## TASK TO CARRY OUT
Repeat precisely the span of lines below that opens with the line containing "Under (344, 258)" and closes with the line containing "Tilt of its line of sight: 4 degrees down", both included.

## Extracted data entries
----

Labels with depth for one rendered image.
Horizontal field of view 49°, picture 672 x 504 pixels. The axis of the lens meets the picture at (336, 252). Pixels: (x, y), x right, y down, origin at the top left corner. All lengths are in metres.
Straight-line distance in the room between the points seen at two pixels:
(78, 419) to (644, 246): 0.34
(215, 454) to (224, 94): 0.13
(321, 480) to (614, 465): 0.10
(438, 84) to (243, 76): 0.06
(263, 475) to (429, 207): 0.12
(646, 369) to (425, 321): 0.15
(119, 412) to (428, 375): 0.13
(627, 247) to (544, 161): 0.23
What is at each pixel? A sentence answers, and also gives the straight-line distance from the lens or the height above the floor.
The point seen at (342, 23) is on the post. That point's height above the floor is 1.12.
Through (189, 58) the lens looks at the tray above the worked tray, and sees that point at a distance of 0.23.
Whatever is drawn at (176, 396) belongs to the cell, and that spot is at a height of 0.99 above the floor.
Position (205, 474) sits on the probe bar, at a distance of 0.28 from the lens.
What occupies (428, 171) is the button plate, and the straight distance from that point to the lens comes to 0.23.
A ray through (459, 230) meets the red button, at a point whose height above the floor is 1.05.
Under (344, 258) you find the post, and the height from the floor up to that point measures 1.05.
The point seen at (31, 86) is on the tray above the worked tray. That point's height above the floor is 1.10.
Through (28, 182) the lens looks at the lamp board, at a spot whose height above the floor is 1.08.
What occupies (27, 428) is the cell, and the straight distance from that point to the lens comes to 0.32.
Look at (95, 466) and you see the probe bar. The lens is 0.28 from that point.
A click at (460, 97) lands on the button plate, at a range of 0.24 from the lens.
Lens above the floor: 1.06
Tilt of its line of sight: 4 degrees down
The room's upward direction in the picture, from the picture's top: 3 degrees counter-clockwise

----

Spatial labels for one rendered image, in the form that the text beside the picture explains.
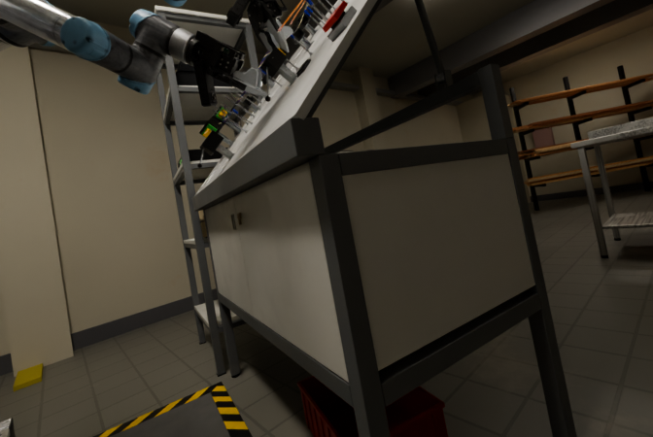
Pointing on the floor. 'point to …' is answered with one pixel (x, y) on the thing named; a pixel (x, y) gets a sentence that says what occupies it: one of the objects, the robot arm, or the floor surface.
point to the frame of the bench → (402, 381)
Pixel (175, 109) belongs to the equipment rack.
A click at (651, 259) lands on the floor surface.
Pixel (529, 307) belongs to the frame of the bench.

----

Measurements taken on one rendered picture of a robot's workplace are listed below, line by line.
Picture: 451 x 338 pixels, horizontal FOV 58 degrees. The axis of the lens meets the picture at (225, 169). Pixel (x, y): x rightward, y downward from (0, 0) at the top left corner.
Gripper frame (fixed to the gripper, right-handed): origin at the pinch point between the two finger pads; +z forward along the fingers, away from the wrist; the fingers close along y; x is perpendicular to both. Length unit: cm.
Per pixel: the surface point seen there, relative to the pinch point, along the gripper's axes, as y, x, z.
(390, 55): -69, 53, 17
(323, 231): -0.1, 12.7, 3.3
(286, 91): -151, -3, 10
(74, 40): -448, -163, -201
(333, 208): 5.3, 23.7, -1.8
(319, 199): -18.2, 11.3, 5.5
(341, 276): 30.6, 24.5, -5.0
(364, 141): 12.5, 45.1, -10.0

----

## TASK ANSWER
Under (344, 258) you find the post, and the height from the floor up to that point measures 1.05.
The point seen at (31, 86) is on the tray above the worked tray. That point's height above the floor is 1.10.
Through (28, 182) the lens looks at the lamp board, at a spot whose height above the floor is 1.08.
What occupies (27, 428) is the cell, and the straight distance from that point to the lens comes to 0.32.
Look at (95, 466) and you see the probe bar. The lens is 0.28 from that point.
A click at (460, 97) lands on the button plate, at a range of 0.24 from the lens.
Lens above the floor: 1.06
Tilt of its line of sight: 4 degrees down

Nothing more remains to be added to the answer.